§ **What you should do**
Pick the lines holding the string "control" out of the records and copy them.

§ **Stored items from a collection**
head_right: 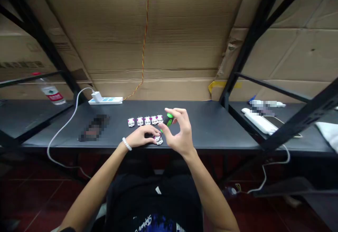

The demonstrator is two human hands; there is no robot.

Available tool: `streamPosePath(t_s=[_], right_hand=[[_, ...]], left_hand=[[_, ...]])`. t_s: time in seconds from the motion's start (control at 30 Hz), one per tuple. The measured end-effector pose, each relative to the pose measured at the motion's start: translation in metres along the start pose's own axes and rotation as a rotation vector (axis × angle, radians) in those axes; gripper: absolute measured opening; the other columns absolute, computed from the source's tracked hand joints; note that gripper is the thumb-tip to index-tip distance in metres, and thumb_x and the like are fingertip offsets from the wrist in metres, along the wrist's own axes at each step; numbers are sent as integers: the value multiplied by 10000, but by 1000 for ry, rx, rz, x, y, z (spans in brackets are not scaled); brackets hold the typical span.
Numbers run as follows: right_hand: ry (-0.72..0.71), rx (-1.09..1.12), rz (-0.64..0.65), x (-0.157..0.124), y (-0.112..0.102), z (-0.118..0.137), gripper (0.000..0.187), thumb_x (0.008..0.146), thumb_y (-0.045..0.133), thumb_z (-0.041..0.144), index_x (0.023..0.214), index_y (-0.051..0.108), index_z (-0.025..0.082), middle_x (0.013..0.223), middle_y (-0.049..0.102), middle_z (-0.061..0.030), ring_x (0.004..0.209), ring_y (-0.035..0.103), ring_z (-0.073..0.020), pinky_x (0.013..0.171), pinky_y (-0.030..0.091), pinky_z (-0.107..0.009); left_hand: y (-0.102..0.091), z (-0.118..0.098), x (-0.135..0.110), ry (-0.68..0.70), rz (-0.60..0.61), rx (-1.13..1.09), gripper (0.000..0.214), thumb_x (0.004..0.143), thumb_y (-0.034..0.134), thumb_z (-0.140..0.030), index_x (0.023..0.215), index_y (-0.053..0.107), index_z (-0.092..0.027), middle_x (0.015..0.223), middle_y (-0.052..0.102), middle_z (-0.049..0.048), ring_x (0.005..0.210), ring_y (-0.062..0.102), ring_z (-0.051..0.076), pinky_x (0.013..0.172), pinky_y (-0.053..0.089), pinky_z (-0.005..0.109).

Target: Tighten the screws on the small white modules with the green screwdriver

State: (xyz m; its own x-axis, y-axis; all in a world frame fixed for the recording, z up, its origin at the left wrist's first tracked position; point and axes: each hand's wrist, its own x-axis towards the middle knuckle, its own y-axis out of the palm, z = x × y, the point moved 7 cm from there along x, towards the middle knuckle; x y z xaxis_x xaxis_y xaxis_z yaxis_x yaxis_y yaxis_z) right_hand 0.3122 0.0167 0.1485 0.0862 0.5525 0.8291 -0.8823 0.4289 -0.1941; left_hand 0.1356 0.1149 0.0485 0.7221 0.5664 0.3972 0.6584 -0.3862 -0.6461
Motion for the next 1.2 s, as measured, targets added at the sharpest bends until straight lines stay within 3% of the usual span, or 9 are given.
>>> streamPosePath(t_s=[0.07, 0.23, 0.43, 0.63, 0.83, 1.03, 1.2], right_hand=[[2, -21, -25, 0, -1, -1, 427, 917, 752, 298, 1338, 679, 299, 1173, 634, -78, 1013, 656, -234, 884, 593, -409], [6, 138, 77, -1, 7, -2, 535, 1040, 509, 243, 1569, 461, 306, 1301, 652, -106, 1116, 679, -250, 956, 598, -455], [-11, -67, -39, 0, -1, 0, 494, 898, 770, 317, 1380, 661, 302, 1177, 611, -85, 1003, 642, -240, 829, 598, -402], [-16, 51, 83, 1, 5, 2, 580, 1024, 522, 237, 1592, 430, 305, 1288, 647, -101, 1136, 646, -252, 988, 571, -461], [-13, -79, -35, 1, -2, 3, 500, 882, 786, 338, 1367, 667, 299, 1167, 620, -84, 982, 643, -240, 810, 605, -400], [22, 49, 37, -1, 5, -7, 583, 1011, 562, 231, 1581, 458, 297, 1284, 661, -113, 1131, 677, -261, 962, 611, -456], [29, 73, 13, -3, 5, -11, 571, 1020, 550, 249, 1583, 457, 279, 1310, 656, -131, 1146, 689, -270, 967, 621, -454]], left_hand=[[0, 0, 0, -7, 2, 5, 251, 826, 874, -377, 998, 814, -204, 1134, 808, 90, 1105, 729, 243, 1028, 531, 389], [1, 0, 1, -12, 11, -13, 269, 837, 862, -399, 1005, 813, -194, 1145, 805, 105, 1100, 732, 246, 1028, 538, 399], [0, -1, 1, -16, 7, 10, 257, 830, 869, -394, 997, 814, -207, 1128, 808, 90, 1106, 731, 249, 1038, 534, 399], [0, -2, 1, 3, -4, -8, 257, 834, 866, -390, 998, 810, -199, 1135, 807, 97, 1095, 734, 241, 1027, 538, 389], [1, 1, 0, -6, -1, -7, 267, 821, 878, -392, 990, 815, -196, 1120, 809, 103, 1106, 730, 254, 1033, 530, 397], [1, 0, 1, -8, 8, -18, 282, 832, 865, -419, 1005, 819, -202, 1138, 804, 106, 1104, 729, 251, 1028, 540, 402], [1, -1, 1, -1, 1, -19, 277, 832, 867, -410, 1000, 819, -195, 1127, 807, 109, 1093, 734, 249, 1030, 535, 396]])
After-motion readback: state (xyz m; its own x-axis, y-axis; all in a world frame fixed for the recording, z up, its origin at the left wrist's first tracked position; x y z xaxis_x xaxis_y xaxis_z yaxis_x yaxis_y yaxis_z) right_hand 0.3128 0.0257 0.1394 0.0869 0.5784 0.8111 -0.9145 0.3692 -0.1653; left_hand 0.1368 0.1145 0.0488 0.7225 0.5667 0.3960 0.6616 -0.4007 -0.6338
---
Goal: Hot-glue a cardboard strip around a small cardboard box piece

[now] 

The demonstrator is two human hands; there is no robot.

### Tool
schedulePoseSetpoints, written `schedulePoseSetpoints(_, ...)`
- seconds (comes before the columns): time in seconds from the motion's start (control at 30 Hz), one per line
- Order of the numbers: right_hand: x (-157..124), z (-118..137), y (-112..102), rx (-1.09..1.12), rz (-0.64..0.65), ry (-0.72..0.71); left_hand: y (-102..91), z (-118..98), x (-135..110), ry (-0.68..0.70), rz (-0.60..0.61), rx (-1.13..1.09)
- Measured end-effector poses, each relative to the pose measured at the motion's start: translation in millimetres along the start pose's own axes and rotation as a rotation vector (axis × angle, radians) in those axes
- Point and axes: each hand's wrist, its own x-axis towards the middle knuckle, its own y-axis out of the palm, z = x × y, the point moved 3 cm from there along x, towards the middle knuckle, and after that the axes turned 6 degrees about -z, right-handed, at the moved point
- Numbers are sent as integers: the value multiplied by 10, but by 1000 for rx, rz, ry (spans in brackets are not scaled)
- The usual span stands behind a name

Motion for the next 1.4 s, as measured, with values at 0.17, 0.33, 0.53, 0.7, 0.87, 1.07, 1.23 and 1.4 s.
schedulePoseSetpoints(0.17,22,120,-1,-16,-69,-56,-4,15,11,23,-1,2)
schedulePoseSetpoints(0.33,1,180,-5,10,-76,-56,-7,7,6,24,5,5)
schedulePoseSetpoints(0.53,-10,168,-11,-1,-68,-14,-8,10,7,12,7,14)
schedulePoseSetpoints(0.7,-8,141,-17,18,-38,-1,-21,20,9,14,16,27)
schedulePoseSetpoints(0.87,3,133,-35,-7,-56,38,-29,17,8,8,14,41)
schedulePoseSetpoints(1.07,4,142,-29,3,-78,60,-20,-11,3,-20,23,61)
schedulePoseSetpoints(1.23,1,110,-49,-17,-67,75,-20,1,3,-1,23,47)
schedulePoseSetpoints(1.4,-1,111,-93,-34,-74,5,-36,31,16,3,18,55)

§ **Exercise response**
Available tool: `streamPosePath(t_s=[_], right_hand=[[_, ...]], left_hand=[[_, ...]])`. t_s: time in seconds from the motion's start (control at 30 Hz), one per tuple. The measured end-effector pose, each relative to the pose measured at the motion's start: translation in metres along the start pose's own axes and rotation as a rotation vector (axis × angle, radians) in those axes; gripper: absolute measured opening; the other columns absolute, computed from the source's tracked hand joints; note that gripper is the thumb-tip to index-tip distance in metres, and thumb_x and the like are fingertip offsets from the wrist in metres, along the wrist's own axes at each step; numbers are sent as integers: the value multiplied by 10000, but by 1000 for ry, rx, rz, x, y, z (spans in brackets are not scaled); brackets hold the typical span.
- seconds (comes before the columns): time in seconds from the motion's start (control at 30 Hz), one per line

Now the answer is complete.